27th January 2011
|
 |
Member Aktif
|
|
Join Date: Jan 2011
Posts: 183
Rep Power: 0
|
|
Berawal dari Obrolan
Pameran 25 Tahun IPMI di Senayan City, Jakarta. TEMPO/Arnold Simanjuntak
Quote:
TEMPO Interaktif, Jakarta - Mulanya penjahit. Kemudian berganti rupa menjadi perancang busana. Pada era 1970-an, mereka menyebut dirinya sebagai anggota Persatuan Ahli Perancang Mode Indonesia. Namun, pada akhir dasawarsa itu, organisasi ini nonaktif.
Kemudian hadir gelombang baru perancang mode Indonesia. Ada Harry Dharsono, Poppy Dharsono, R.M. Prayudi, dan Sjamsidar Isa. Mereka membentuk Ikatan Perancang Busana Madya Indonesia (IPBMI) pada 1985. "Lupa tanggal dan bulannya, karena itu berawal dari obrolan dan kumpul-kumpul sesama perancang," tutur Sjamsidar.
Pada perkembangannya, IPBMI berganti nama menjadi Ikatan Perancang Mode Indonesia (IPMI). Pada 1988, IPMI pertama kali menggelar trend show yang kini menjadi acara tahunan. "Trend Show pada masa itu memberikan konsumen acuan mode tahunan di Indonesia," kata pengamat mode Muara Bagdja.

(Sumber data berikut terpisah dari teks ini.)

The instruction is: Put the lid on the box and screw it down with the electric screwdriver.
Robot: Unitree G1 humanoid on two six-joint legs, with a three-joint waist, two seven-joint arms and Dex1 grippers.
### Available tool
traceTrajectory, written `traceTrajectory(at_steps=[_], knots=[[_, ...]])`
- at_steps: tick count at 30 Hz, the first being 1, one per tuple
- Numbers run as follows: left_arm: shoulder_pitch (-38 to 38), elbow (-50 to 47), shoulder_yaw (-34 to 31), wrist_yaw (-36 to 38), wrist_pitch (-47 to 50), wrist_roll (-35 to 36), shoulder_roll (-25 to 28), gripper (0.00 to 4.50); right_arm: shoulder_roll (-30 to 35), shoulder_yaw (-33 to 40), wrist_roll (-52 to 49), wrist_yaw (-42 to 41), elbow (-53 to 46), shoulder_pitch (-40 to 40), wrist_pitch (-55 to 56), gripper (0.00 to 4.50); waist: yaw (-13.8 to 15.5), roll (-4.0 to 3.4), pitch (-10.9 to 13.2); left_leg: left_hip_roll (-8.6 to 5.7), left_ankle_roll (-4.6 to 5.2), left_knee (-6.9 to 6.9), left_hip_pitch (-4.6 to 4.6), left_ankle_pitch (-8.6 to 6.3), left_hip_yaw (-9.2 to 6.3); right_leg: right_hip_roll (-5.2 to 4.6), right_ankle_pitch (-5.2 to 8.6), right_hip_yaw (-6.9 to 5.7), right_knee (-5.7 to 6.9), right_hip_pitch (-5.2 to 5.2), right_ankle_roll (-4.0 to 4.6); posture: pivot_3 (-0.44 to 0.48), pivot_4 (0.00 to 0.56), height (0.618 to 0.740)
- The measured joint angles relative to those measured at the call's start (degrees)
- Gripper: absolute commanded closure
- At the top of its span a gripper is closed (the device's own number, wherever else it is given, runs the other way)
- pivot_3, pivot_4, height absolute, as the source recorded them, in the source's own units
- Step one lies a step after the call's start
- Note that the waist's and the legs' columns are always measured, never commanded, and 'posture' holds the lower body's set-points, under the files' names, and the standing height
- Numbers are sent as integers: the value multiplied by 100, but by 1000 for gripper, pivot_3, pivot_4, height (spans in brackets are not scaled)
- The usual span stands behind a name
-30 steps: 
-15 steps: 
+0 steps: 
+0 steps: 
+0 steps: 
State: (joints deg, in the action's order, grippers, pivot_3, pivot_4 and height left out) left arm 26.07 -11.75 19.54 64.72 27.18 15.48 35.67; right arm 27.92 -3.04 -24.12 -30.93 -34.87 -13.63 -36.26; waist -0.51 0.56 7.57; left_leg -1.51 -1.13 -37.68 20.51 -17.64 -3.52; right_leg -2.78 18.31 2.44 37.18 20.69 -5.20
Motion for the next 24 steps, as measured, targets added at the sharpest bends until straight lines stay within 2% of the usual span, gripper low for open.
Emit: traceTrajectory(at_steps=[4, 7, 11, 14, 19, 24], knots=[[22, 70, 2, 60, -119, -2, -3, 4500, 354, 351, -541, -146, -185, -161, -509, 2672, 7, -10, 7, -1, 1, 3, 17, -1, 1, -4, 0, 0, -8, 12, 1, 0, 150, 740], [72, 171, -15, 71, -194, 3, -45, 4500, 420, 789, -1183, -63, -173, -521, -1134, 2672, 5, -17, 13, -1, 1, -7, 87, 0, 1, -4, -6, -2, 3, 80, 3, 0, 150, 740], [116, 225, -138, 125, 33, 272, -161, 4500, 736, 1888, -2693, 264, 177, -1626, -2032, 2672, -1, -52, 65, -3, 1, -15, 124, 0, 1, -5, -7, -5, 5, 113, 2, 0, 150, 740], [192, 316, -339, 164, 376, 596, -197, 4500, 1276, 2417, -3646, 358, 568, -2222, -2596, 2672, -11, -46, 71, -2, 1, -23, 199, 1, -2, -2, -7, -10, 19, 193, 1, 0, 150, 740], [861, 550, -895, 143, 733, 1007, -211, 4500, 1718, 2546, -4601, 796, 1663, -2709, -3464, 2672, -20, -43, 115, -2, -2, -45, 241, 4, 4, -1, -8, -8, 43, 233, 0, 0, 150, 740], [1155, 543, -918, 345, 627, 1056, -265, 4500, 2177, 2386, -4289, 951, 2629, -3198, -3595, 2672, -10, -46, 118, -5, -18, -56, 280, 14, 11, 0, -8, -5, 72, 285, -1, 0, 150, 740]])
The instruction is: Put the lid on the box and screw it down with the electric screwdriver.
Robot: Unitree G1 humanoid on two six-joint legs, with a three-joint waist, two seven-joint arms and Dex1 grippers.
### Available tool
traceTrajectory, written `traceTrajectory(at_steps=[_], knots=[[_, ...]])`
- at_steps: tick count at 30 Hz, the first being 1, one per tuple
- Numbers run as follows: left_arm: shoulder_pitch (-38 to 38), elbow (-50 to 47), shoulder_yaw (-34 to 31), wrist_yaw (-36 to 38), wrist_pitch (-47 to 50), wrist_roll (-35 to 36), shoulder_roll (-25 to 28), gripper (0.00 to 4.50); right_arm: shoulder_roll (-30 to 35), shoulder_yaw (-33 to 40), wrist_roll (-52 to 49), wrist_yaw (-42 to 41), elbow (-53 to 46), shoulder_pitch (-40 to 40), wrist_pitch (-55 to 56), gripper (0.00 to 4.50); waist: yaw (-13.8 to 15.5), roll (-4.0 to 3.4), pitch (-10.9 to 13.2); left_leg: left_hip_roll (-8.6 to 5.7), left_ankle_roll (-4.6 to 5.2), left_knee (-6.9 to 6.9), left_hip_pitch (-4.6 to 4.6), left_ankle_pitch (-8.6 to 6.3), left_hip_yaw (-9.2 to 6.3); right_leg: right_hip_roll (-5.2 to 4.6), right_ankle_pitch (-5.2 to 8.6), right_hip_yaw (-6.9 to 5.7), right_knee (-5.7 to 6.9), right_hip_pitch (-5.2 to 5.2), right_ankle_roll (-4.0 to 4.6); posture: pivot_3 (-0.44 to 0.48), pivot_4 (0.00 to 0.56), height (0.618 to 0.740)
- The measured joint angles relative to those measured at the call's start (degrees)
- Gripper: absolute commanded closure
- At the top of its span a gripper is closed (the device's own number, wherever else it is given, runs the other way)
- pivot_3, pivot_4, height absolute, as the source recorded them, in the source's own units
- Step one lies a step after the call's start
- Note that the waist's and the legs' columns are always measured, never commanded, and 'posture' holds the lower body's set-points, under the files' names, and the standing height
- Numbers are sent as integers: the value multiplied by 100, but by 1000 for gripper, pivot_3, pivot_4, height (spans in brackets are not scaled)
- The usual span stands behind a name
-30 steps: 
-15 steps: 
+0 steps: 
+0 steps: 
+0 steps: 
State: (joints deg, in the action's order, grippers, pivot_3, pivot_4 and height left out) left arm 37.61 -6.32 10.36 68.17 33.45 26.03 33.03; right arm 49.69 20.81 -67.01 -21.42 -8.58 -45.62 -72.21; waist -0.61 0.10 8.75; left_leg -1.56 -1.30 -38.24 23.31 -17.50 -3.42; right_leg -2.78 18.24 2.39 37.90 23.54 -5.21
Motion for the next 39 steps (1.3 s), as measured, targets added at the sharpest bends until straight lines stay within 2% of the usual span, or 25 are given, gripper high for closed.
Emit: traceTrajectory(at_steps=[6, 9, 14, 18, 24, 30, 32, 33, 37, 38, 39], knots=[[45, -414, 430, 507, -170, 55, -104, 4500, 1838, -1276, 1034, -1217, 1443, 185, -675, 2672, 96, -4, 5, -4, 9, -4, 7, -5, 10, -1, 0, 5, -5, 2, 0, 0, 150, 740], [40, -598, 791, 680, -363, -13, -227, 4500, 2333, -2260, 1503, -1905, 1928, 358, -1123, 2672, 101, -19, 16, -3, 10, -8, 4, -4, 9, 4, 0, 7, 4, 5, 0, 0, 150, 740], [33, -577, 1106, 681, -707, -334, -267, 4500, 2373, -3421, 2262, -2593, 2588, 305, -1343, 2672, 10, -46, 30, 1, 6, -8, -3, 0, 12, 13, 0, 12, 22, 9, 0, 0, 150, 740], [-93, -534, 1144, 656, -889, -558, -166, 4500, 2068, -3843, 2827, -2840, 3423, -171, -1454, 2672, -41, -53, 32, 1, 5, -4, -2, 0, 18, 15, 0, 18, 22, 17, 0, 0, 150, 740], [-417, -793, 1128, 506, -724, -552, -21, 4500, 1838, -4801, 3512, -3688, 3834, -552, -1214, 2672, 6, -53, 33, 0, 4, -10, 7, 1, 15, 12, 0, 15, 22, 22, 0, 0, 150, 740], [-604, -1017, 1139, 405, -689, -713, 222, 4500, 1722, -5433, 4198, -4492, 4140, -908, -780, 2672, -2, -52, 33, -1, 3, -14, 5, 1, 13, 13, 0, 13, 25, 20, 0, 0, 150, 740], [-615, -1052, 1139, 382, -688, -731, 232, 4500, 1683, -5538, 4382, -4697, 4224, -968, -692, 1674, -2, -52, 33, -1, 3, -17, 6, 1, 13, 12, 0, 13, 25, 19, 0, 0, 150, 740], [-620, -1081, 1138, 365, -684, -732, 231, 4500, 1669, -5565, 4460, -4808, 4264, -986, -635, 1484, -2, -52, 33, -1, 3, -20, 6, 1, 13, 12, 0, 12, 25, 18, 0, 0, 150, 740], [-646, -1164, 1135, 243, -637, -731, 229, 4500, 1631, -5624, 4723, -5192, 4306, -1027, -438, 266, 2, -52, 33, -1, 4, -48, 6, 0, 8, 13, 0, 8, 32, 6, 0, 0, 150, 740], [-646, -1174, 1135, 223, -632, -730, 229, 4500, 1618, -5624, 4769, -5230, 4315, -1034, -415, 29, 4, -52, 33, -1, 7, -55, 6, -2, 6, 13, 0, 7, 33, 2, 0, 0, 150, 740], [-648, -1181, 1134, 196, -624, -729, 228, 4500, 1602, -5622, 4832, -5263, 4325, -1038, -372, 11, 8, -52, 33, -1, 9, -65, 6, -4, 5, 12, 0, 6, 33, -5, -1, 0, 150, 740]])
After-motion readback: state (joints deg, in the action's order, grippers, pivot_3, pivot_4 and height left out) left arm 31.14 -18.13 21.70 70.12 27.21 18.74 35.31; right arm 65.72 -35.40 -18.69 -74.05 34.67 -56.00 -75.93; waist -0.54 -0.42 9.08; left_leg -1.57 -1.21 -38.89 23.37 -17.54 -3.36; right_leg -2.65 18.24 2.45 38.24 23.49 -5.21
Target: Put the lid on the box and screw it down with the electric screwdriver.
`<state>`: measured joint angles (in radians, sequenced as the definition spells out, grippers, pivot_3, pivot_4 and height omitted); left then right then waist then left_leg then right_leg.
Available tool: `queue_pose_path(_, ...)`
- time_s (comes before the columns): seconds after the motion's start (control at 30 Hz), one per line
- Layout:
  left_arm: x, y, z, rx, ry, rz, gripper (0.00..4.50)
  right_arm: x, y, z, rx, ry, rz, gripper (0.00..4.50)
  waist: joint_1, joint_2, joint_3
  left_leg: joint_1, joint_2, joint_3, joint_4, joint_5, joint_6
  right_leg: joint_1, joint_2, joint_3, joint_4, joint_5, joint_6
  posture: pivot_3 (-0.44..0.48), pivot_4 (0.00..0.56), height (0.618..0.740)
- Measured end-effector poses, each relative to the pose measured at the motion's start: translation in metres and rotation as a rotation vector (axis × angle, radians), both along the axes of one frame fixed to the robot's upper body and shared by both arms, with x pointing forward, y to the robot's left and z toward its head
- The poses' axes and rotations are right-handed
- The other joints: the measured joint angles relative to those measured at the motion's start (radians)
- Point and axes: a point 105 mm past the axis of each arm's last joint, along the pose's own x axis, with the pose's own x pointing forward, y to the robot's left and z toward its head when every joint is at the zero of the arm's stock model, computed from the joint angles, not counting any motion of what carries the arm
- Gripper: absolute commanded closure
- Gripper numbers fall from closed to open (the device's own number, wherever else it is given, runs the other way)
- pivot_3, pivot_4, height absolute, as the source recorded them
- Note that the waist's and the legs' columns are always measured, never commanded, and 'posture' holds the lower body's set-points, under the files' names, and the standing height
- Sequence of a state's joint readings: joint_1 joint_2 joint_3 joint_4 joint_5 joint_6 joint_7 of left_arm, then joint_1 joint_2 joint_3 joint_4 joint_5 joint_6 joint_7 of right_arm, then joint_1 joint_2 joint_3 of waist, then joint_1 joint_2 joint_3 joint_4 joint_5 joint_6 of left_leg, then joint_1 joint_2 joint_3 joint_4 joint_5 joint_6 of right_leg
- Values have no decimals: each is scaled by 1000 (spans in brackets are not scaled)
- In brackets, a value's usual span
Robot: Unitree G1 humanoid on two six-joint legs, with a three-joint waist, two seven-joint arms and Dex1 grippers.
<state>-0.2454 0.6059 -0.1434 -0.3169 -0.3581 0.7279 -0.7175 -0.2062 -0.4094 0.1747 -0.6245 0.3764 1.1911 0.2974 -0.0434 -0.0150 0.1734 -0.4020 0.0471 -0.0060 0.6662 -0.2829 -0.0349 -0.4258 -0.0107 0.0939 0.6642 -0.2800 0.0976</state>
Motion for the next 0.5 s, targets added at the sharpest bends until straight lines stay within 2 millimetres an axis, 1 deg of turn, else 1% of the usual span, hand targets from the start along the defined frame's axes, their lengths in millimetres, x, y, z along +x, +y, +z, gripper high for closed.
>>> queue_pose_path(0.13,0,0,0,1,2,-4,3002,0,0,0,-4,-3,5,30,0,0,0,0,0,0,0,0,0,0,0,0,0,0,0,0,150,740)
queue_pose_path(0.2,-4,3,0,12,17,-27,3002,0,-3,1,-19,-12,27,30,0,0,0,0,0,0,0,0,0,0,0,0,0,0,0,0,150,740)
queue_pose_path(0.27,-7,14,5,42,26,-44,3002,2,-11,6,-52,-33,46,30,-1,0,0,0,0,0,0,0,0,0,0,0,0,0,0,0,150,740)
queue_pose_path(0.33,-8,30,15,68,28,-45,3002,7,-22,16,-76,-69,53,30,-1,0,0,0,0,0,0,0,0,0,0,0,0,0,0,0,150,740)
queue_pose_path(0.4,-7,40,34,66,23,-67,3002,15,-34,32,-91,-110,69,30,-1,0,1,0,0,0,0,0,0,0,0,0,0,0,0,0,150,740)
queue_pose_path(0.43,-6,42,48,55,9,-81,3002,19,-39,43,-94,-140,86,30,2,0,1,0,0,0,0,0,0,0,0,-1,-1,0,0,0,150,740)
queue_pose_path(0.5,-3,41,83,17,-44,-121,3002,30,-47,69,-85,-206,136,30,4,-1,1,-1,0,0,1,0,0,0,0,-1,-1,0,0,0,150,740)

Lomba Perancang Mode yang mulai diselenggarakan majalah Femina pada era 1980-an turut berperan melahirkan sejumlah perancang muda di Indonesia. Pada era yang sama, muncul sebuah mal yang menyediakan area untuk busana siap pakai rancangan perancang Indonesia. Dunia mode mulai semarak pada era ini.
Namun, pada 1991, perpecahan terjadi di IPMI. Beberapa perancang, termasuk Poppy Dharsono, melihat perbedaan visi, sehingga mendirikan Asosiasi Perancang Pengusaha Mode Indonesia.
IPMI menerapkan standar cukup tinggi bagi anggotanya. Untuk menjadi anggota, para perancang setidaknya telah 3-5 tahun berkarya, busana rancangannya sering muncul dalam halaman mode majalah gaya hidup, pernah menggelar pergelaran busana, serta memiliki klien loyal dan ciri rancangan.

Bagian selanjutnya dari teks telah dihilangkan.